UNESCO Commission Ponders Palestine
On November 28, 85 members of the US National Commission for UNESCO (the United Nations Educational, Scientific, and Cultural Organization) met in Washington, D.C. I attended the meeting, because I was appointed to the commission in 2011 by US Secretary of State Hillary Rodham Clinton following nomination by the American Library Association through its International Relations Committee.

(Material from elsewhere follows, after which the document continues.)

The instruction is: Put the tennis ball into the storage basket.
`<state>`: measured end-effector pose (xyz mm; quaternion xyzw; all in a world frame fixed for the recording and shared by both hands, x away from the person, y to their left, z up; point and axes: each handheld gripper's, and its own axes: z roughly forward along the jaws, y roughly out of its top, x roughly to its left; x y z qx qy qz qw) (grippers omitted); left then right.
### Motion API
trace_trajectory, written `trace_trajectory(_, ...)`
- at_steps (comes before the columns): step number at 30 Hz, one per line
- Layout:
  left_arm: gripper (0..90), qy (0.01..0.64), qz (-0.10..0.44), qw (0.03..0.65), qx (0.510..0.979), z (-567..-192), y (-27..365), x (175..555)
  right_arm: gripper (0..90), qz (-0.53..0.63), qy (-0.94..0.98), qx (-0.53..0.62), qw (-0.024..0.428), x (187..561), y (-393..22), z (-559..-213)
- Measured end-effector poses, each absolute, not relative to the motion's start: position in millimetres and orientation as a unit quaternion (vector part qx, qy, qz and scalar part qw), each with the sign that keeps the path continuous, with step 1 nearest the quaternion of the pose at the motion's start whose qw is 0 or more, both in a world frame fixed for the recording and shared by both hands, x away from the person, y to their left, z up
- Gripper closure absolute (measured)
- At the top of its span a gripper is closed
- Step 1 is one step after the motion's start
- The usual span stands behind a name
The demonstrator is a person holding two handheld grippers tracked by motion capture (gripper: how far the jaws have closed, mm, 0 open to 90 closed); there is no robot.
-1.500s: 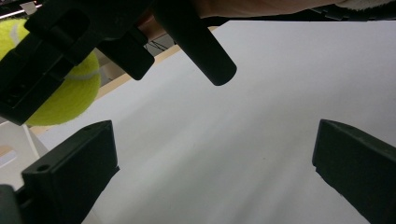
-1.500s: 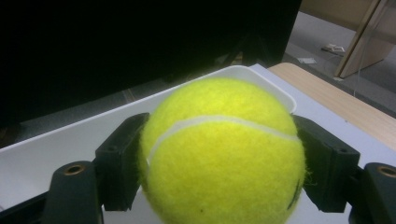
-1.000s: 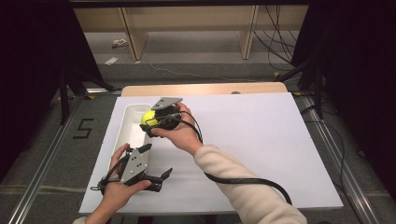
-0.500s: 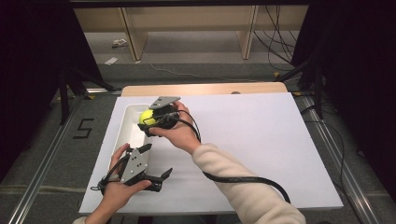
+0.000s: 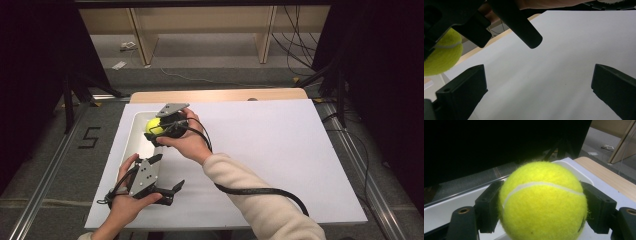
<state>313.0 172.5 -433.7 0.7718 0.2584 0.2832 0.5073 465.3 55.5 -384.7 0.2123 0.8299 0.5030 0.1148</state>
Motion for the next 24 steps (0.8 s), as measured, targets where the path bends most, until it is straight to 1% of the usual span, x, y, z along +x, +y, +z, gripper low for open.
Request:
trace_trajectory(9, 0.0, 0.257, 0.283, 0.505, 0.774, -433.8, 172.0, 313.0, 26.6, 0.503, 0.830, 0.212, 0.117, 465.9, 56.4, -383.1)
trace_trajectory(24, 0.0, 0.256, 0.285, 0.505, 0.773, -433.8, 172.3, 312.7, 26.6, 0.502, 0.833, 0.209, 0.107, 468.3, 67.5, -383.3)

The US National Commission serves as a federal advisory committee through the Department of State. The commission is comprised of up to 100 members appointed by the Secretary of State with up to 60 representatives of nongovernment organizations, 10 US government officials, 15 representatives from state and local governments, and up to 15 individuals at large. In 2004, the United States, after a 20-year absence, rejoined as a member of UNESCO and then created a national advisory commission. Before 1984, ALA had been a member of the commission and in spring 2010 ALA again was invited to be a member.
There was lively discussion at the November meeting about a range of topics related to US engagement with UNESCO, especially US funding for the organization. On October 31, the State of Palestine gained initial approval of its bid for full membership in UNESCO as part of a broader campaign for recognition by the United Nations Security Council. This is a major concern, because full membership in UNESCO for Palestine would result in a legally mandated cutoff of all contributions, both dues and voluntary, from the United States.
After the October 31 vote, both the United States and Israel pulled the plug on monetary support to UNESCO, leaving the agency to struggle with $80 million less in funding for the rest of the year. Existing US law mandates the termination of money to the United Nations or any of its agencies if it grants “full membership as a state to any organization or group that does not have the internationally recognized attributes of statehood.” More legislation along the same lines has been introduced. The United States contributes 22% of UNESCO’s budget, so if the US cuts off its funding permanently, the agency would be forced to reduce its program activities and lay off personnel.
At the meeting, Assistant Secretary of State for International Organization Affairs Esther Brimmer spoke with the group about UNESCO’s alignment with US foreign policy, the positive benefits of multilateral engagement, and Secretary Clinton and President Obama’s continued commitment to remain part of all UN agencies, in particular UNESCO. David Killion, US Ambassador to UNESCO, informed the commission that he is working with other State Department officials to encourage Congress to amend the laws, which are not likely to be repealed. The dilemma is a practical one for the United States—how to continue participating if government funding dried up. The executive and legislative branches of government appear to be in disagreement.
As the end of the year approached, UNESCO continued to deal with the loss of funding. Science magazine published an article November 25 describing how the loss of US dollars may have an impact on scientific programs. The Associated Press has also run articles detailing how the loss of funding may affect UNESCO programs in education, social sciences, and the developing world. Musician Herbie Hancock, a UNESCO goodwill ambassador, wrote an op-ed piece about the issue in the December 2 Washington Post. The cessation of US funds to UNESCO will affect global programs in literacy, gender equality, clean water initiatives, and many others.
The UN is identifying which other of its agencies are likely to be approached by Palestine to petition for full membership. The next agency meeting where Palestine is expected to request membership is the World Intellectual Property Organization; other meetings on the calendar include the World Health Organization, UNICEF, the World Bank, the International Atomic Energy Agency, and the International Civil Aviation Organization. Following its current mandate, the US would be required to stop contributing dues to those important organizations as well. Solving such global issues as illiteracy and climate change requires the leaders and citizens of all countries to work together. The work of UNESCO and other UN agencies is needed during these critical times.
BARBARA J. FORD, ALA president in 1997–1998, is the director of the Mortenson Center for International Library Programs and Mortenson distinguished professor at the University of Illinois at Urbana-Champaign library.